Gegevens in de PT=Time map van vóór juni 2021 kunnen een bestandsnaamindeling hebben zonder tijdsbereiken voor gebeurtenissen: V=1/PT=Time/Y=<YYYY>/M=<MM>/<BlobCreationTimestamp>_<TsiInternalSuffix>.parquet. De interne bestandsindeling is hetzelfde en bestanden met beide naamgevingsschema's kunnen samen worden gebruikt.

  • <YYYY> wordt toegewezen aan een jaarweergave van vier cijfers.
  • <MM> wordt toegewezen aan een maandweergave van twee cijfers.
  • De <YYYYMMDDHHMMSSfff> notatie van de tijdstempels is toegewezen aan een jaar van vier cijfers (YYYY), maand van twee cijfers (MM), dag van twee cijfers (DD), tweecijferige uur (HH), minuut van twee cijfers (MM), tweede cijferige seconde (SS) en driecijferige milliseconden (fff).

Azure Time Series Insights Gen2-gebeurtenissen worden als volgt toegewezen aan parquet-bestandsinhoud:

  • Elke gebeurtenis wordt toegewezen aan één rij.
  • Elke rij bevat de tijdstempelkolom met een tijdstempel voor gebeurtenissen.
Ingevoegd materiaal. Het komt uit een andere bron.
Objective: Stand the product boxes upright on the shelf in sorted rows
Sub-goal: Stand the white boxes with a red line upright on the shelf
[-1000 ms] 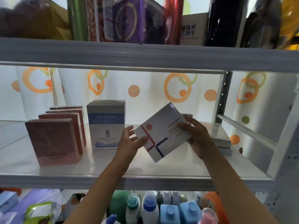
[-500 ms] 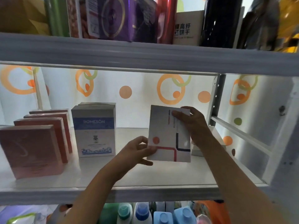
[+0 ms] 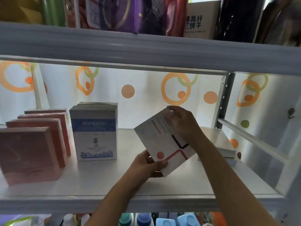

De eigenschap tijdstempel is nooit null. Deze eigenschap wordt standaard ingesteld op de tijd waarin de gebeurtenis is geïnventueerd als de eigenschap tijdstempel niet is opgegeven in de gebeurtenisbron. Het opgeslagen tijdstempel is altijd in UTC.
  • Elke rij bevat de kolom(TSID)-kolommen (Time Series ID) zoals gedefinieerd wanneer de Azure Time Series Insights Gen2-omgeving wordt gemaakt. De naam van de TSID-eigenschap bevat het _string achtervoegsel.
  • Alle andere eigenschappen die als telemetriegegevens worden verzonden, worden toegewezen aan kolomnamen die eindigen op _bool (booleaanse waarde), _datetime (tijdstempel), (lang), _long (dubbel), _double_string (tekenreeks) of _dynamic (dynamisch), afhankelijk van het eigenschapstype. Lees voor meer informatie over ondersteunde gegevenstypen.
  • Dit toewijzingsschema is van toepassing op de eerste versie van de bestandsindeling, waarnaar wordt verwezen als V=1 en opgeslagen in de basismap met dezelfde naam. Naarmate deze functie zich ontwikkelt, kan dit toewijzingsschema veranderen en wordt de verwijzingsnaam verhoogd.